The Transpersonal Paradigm

Transpersonal psychology started developing in the 1960s with the advent of many important changes in society; consciousness studies, the rediscovery of spiritual practices from many wisdom traditions, the sexual revolution, environmental activism, psychedelic drugs, feminism – all of these philosophies had an important impact on the development of the Transpersonal philosophy.

The word transpersonal is made up of two parts.  Trans literally means ‘beyond’ and persona means ‘mask’.  So the whole word together means “beyond the mask”.  What this means is that Transpersonal work often moves us into a space that is beyond our normal, everyday understanding of ourselves, beyond our everyday ego or persona (the mask that we wear to get by in the world) and into a Self that is a deeper source of wisdom.  A transpersonal therapist does this by utilising techniques that can temporarily alter the normal everyday state of consciousness that an individual may be limited to in their daily life.  In practice this means that, in an altered state of consciousness they have access to different resources they can bring back to their everyday self.

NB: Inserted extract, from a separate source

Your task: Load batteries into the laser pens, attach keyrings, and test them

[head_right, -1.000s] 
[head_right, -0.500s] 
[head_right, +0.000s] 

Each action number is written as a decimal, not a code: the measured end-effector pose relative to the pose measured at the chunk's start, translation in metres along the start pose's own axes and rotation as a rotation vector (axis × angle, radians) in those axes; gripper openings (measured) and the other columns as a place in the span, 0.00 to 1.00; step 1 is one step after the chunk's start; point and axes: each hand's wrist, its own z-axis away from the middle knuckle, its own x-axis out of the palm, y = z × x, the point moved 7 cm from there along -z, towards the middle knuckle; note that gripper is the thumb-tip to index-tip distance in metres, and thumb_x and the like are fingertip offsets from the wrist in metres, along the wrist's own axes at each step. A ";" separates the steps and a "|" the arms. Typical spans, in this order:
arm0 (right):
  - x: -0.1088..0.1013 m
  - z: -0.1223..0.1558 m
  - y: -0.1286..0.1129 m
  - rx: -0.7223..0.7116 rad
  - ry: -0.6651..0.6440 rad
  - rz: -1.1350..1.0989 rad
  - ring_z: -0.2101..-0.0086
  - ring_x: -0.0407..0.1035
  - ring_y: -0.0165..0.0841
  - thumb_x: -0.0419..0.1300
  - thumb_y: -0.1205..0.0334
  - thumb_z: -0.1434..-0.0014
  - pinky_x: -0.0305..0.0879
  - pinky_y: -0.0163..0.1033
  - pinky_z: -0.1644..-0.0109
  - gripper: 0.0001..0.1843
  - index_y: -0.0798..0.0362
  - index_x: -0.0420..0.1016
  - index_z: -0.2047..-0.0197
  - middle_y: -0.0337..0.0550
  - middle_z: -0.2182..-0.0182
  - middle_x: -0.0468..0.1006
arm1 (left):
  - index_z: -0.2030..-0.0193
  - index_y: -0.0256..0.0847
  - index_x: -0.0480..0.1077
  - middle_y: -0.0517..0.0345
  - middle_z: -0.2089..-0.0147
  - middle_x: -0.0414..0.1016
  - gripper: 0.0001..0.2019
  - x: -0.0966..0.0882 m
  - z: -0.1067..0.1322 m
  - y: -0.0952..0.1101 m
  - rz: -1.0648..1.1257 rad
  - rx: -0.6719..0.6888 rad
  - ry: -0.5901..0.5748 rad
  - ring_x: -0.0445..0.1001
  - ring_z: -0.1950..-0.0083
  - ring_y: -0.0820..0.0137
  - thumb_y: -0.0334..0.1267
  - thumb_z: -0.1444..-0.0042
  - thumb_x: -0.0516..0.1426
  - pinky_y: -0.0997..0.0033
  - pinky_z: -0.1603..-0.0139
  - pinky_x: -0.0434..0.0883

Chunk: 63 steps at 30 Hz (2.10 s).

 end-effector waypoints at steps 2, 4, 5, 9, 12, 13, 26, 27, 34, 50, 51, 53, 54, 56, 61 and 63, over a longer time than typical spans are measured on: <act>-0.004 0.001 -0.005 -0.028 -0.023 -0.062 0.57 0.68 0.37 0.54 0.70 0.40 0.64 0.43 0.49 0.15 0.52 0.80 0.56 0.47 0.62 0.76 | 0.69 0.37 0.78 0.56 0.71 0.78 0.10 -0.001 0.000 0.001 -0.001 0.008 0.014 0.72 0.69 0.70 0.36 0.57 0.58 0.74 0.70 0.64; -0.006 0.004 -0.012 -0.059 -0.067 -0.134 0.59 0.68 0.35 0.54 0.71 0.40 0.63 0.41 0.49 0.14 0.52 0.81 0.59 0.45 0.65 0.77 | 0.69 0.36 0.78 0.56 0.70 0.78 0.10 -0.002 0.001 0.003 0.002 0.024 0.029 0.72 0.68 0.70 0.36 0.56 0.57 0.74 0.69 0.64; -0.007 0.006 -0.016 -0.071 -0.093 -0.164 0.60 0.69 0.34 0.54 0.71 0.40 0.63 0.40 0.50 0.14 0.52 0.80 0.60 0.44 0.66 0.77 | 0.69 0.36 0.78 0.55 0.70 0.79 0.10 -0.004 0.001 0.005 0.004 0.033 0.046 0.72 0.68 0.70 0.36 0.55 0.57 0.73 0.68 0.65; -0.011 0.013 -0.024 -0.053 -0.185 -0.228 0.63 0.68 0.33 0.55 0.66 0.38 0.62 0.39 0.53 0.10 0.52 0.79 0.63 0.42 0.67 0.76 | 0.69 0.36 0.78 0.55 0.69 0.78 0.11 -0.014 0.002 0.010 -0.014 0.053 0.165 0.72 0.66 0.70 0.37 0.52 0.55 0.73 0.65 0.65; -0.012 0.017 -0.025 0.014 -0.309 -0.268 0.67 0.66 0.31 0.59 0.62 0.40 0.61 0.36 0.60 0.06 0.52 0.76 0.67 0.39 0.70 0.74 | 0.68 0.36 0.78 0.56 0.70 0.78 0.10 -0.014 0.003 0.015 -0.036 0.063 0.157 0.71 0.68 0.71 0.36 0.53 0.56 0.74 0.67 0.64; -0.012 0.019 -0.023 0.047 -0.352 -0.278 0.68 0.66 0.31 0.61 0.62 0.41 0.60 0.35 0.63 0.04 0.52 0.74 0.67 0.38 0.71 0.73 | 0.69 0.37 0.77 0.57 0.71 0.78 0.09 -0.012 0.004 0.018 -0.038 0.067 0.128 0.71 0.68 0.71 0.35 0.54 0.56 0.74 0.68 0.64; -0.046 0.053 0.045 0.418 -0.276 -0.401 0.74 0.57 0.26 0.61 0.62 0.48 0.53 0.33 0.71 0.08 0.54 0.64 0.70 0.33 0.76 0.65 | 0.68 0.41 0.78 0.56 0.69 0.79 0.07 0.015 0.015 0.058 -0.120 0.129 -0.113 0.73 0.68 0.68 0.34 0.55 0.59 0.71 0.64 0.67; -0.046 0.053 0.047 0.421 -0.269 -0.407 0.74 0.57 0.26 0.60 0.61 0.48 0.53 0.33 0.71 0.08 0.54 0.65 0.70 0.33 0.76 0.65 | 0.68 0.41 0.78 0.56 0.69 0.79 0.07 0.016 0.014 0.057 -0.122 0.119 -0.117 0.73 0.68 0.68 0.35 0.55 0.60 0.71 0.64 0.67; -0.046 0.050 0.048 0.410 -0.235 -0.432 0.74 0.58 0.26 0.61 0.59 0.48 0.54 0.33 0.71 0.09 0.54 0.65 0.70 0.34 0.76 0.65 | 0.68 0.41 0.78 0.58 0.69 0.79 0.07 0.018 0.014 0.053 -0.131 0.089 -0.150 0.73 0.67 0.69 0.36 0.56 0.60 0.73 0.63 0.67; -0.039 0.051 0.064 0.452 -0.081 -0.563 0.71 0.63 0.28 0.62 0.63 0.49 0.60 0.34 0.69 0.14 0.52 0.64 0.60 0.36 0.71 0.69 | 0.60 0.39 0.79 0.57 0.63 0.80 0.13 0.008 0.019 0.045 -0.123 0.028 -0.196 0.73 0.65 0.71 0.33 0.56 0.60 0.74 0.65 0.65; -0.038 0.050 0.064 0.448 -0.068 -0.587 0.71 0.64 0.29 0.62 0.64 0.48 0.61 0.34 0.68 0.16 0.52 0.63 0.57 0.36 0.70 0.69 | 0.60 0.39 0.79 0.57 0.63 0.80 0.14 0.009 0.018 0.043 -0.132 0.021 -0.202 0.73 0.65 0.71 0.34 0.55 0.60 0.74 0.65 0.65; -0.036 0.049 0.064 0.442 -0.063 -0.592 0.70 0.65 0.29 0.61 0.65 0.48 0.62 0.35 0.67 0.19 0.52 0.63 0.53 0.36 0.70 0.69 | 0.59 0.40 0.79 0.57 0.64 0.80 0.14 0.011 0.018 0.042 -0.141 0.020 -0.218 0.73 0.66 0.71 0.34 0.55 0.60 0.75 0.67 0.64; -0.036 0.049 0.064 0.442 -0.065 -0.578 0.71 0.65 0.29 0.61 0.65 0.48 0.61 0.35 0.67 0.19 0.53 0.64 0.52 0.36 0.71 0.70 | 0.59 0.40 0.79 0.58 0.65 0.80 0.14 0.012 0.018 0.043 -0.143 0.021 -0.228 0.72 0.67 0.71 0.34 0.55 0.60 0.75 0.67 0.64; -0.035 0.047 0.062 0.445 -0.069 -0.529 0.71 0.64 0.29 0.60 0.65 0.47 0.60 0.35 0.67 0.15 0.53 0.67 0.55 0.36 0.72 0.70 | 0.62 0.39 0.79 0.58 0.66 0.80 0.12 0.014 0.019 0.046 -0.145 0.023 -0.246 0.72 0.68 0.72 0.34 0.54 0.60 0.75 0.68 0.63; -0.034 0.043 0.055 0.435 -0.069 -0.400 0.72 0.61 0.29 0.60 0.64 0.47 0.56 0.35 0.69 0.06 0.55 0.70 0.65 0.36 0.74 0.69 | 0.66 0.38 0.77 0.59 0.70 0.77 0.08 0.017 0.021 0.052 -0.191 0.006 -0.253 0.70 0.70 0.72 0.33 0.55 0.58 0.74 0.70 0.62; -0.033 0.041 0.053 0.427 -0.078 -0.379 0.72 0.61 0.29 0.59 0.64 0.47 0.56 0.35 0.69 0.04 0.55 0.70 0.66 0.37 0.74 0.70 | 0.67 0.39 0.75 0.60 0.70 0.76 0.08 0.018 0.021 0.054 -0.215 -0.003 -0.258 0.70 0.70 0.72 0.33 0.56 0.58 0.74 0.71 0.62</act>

A simple example of this might be when a person is dreaming vs. when they are awake.  By exploring the symbols that a dream contains, a person can become more aware of hidden potentials that lie within them and incorporate these into their self-image.  Another example could be facilitating a meditative technique for a client to explore and/or address a problem.  Transpersonal therapists are therefore trained in many different types of state change technologies and therapeutic techniques.  Transpersonal therapy has a lot in common with shamanism, in that a shaman helps to facilitate a journey into a different reality for someone seeking healing.  Just so, a transpersonal therapist facilitates an altered state of consciousness for a client and assists them to retrieve personal resources.

Transpersonal therapy is also a holistic framework.  It sees the body, the mind and the environment as an interconnected whole and works help clients achieve integration between these parts.  Transpersonal work is also psycho-spiritual, meaning it acknowledges both the psychological and spiritual domains of life as equally real and equally important.  So a good transpersonal therapist has training in providing good psychological support to people, but also in developing their spiritual nature.  Transpersonal therapists draw on techniques from many of the world’s wisdom practices, like meditation and ritual, to facilitate change for clients.